The task:
Report how many lines in the listing below include the string "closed", and write nothing more.

Data block START

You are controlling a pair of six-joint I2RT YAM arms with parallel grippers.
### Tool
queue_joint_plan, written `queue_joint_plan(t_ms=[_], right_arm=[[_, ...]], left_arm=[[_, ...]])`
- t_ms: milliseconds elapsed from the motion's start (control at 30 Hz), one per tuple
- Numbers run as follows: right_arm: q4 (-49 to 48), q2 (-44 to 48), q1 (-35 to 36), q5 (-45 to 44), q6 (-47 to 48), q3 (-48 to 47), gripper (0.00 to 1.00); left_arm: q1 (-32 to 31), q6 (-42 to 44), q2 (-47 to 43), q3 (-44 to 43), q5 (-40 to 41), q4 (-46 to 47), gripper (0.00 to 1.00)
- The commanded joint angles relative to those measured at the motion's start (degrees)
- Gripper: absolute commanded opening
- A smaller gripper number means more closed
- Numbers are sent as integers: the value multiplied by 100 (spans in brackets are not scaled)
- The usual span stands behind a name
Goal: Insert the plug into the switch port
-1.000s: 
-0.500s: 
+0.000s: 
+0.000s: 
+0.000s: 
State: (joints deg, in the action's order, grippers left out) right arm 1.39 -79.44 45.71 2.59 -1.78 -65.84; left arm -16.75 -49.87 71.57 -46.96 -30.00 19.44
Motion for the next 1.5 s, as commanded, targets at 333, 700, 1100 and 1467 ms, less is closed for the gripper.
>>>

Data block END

Answer to the problem:
2